"… II."
Die Nachprüfung des Urteils aufgrund der nach § 79 Abs. 1 S. 1 Nr. 1 und Nr. 2 OWiG statthaften und auch sonst zulässigen Rechtsbeschwerde deckt keinen Rechtsfehler zum Nachteil des Betr. auf (§ 349 Abs. 2 StPO i.V.m. § 79 Abs. 3 S. 1 OWiG).
1. Die rechtsfehlerfrei getroffenen Feststellungen tragen den Schuldspruch.
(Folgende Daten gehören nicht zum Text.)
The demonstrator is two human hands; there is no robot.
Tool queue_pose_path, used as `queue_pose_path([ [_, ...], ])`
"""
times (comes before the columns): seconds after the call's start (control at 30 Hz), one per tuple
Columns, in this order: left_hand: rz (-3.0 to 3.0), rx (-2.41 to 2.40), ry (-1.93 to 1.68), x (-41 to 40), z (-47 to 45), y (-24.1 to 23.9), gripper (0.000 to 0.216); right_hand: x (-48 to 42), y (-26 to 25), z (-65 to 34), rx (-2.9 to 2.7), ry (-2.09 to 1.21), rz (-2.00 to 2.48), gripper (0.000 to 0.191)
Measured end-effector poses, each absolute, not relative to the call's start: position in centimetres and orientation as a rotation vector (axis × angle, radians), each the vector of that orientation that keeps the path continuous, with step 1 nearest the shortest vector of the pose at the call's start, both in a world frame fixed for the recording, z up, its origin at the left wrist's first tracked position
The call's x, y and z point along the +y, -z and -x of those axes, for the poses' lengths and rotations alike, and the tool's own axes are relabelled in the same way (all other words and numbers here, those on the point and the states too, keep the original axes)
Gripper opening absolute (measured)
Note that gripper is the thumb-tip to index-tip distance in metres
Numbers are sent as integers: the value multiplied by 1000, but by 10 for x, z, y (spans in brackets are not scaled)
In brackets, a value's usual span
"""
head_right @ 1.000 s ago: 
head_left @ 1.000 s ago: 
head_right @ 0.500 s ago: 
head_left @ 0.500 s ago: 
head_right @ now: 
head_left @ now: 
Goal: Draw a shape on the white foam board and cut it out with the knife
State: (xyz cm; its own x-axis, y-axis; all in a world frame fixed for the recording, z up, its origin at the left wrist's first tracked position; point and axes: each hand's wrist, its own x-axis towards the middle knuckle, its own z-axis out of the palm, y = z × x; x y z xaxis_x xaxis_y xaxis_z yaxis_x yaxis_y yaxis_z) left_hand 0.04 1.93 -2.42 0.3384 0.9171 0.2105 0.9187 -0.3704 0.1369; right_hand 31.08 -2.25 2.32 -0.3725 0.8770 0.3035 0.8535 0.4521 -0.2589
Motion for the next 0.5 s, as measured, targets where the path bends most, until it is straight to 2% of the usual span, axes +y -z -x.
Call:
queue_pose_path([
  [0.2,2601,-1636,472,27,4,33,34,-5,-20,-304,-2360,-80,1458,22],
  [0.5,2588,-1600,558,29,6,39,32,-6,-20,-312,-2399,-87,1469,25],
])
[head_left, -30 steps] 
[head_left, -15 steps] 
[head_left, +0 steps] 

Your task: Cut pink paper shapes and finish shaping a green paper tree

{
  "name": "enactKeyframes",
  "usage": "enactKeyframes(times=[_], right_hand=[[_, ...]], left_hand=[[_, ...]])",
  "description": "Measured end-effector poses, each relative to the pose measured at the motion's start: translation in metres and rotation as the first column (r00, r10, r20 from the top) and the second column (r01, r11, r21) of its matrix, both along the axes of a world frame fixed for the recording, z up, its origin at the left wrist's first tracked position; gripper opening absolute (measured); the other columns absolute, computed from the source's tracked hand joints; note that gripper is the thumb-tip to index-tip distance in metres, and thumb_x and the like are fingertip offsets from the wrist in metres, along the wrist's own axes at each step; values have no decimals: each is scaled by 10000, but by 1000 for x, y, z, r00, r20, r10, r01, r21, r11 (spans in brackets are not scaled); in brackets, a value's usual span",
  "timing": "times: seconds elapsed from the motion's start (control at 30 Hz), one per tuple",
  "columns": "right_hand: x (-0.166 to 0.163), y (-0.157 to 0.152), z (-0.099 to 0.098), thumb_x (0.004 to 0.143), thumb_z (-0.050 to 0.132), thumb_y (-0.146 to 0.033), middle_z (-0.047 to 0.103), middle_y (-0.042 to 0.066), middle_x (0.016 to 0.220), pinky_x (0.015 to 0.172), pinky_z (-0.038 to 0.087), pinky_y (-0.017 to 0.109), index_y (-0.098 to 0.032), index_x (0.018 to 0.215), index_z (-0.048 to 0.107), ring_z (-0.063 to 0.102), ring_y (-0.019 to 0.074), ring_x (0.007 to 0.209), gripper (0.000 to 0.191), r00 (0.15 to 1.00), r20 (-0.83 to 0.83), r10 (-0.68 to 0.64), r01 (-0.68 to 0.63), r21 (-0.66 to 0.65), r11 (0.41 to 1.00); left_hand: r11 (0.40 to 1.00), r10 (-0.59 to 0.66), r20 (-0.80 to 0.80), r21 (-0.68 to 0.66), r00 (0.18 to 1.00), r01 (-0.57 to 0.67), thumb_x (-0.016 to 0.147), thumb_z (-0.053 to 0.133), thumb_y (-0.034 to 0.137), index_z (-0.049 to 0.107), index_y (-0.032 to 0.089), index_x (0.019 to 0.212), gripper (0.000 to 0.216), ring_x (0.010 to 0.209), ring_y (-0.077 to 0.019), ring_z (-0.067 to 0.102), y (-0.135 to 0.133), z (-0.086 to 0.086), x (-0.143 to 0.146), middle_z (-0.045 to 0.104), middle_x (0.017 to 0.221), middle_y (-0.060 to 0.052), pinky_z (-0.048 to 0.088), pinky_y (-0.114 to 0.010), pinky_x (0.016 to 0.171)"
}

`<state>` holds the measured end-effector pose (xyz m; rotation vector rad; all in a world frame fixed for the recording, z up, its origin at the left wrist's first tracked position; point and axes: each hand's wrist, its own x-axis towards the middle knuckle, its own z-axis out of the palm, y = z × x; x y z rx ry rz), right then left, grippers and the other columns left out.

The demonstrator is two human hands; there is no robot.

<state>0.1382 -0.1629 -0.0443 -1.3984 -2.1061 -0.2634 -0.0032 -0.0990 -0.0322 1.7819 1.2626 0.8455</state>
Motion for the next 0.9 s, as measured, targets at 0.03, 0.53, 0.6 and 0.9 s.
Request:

Insbesondere handelt es sich bei der Abstandsmessung mit dem Verfahren VKS 3.0 um ein standardisiertes Messverfahren, bei dem es grds. ausreicht, dass im Urteil das angewendete Messverfahren und das Messergebnis – also die gemessene Geschwindigkeit nebst Toleranzabzug sowie der ermittelte vorwerfbare Abstandswert – mitgeteilt werden. Erst bei Vorliegen konkreter Anhaltspunkte dafür, dass Verfahrensbestimmungen nicht eingehalten wurden oder – substantiiert – Messfehler behauptet werden, müssen im Urteil hierzu Ausführungen gemacht werden (vgl. OLG Karlsruhe, Beschl. v. 3.11.2017 – 6 Ss 681/17). Für derartige Fehler geben die im Rahmen der Sachrüge allein maßgeblichen Urteilsfeststellungen keine Anhaltspunkte.
2. Auch die Rechtsfolgenentscheidung lässt keinen durchgreifenden Rechtsfehler zum Nachteil des Betr. erkennen.
a) Zur Begründung kann zunächst auf die zutreffende Stellungnahme der GenStA in ihrer Antragsschrift vom 11.8.2020 Bezug genommen werden.
b) Der ergänzenden Erörterung bedarf allerdings die von der Rechtsbeschwerde unter Berufung auf die Nichtigkeit der am 28.4.2020 in Kraft getretenen 54. VO zur Änderung straßenverkehrsrechtlicher Vorschriften vom 20.4.2020 [BGBl I, 814] eingewandte “Ahndungslücke'. Eine solche Ahndungslücke, welche über die Regelung des § 4 Abs. 3 OWiG zur Sanktionslosigkeit der im vorliegenden Fall führen könnte oder zumindest die Verhängung eines Fahrverbotes verbietet, besteht nicht.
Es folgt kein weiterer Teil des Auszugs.